> _TASK TO CARRY OUT_
Leave out the pictures and retype exactly the lines from the one with "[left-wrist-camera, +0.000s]" through the end of the records.
START MATERIAL SUPPLIED
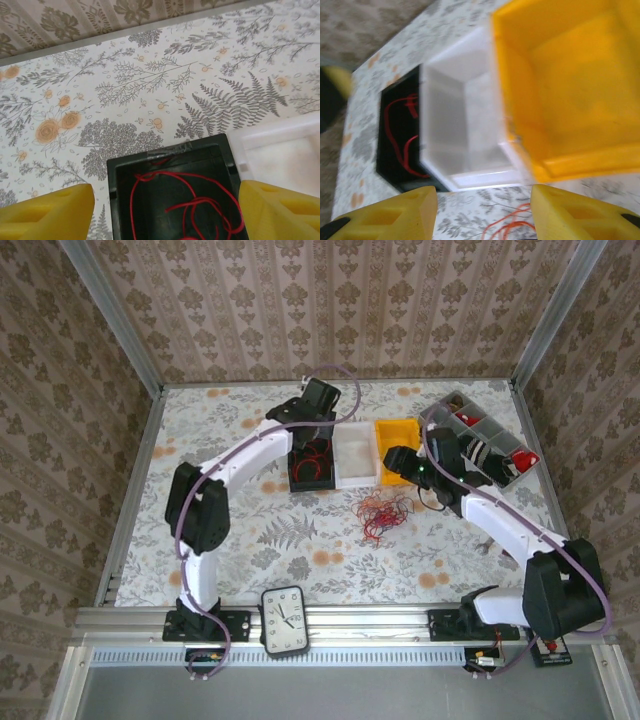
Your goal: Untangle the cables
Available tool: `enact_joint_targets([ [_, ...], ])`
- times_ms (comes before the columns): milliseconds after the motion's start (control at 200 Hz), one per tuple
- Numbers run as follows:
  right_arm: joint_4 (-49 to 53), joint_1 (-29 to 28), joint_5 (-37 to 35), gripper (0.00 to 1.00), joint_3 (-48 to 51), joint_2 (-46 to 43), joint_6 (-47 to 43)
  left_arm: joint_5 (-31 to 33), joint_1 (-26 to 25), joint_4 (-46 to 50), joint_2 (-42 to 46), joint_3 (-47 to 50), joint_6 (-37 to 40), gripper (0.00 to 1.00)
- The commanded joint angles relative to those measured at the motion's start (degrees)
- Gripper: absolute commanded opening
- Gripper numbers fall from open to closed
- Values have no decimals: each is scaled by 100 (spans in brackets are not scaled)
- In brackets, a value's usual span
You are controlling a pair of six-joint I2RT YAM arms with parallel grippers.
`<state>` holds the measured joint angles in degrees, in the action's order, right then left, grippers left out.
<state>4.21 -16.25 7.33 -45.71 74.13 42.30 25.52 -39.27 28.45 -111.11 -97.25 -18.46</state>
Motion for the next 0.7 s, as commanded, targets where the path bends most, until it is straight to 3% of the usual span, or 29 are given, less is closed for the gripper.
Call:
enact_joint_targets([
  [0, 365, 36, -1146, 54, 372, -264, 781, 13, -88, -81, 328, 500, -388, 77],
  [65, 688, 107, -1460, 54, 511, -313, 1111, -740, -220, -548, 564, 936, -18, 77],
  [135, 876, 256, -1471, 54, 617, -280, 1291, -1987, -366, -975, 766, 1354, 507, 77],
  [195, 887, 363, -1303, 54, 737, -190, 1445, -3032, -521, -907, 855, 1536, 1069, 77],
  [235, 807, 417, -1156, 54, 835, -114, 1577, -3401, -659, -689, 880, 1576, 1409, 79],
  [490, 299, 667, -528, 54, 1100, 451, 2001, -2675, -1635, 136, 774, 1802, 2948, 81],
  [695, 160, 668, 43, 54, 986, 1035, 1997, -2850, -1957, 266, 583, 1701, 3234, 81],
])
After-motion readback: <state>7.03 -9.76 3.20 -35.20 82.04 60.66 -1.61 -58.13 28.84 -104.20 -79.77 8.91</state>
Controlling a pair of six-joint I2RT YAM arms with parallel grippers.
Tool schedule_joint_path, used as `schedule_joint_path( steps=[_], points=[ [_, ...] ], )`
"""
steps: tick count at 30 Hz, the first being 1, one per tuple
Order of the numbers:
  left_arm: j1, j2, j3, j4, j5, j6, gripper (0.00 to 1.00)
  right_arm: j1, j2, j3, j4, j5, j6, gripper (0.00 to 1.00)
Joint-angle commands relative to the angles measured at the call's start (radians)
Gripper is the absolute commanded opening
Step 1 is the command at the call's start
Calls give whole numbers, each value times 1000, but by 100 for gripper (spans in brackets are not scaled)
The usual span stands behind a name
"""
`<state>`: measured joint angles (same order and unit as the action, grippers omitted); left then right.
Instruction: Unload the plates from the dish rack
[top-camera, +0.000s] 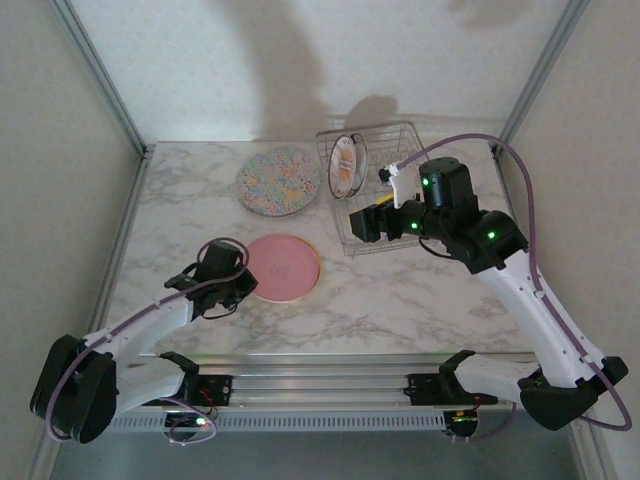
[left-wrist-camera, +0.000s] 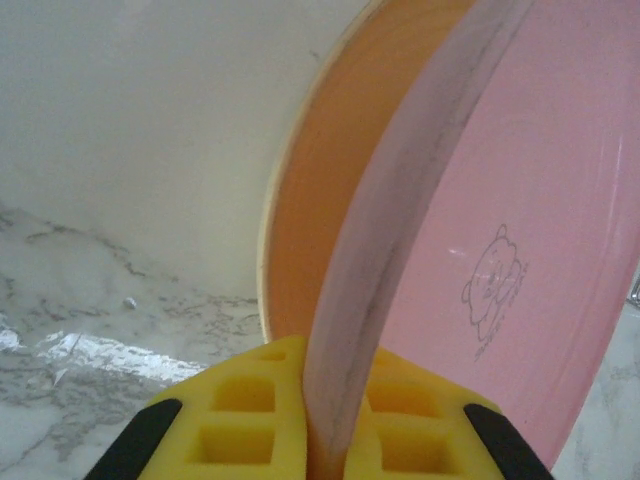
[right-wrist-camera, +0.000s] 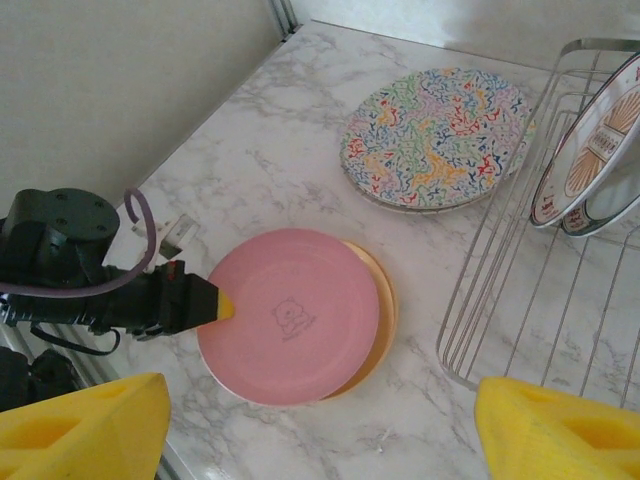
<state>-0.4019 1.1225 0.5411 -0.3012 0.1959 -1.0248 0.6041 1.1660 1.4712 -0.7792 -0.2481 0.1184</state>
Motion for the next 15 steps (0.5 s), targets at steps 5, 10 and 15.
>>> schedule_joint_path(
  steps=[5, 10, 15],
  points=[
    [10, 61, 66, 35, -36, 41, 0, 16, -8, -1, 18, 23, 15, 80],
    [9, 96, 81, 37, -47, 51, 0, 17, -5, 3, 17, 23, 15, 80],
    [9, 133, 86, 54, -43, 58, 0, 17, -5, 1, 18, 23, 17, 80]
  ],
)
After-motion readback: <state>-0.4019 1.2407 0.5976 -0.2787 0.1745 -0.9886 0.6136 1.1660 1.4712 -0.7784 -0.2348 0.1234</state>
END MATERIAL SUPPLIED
> _YOUR SOLUTION_
[left-wrist-camera, +0.000s] 
[right-wrist-camera, +0.000s] 
<state>-0.4019 1.1225 0.5411 -0.3012 0.1959 -1.0248 0.6041 1.1660 1.4712 -0.7792 -0.2481 0.1184</state>
Motion for the next 15 steps (0.5 s), targets at steps 5, 10 and 15.
>>> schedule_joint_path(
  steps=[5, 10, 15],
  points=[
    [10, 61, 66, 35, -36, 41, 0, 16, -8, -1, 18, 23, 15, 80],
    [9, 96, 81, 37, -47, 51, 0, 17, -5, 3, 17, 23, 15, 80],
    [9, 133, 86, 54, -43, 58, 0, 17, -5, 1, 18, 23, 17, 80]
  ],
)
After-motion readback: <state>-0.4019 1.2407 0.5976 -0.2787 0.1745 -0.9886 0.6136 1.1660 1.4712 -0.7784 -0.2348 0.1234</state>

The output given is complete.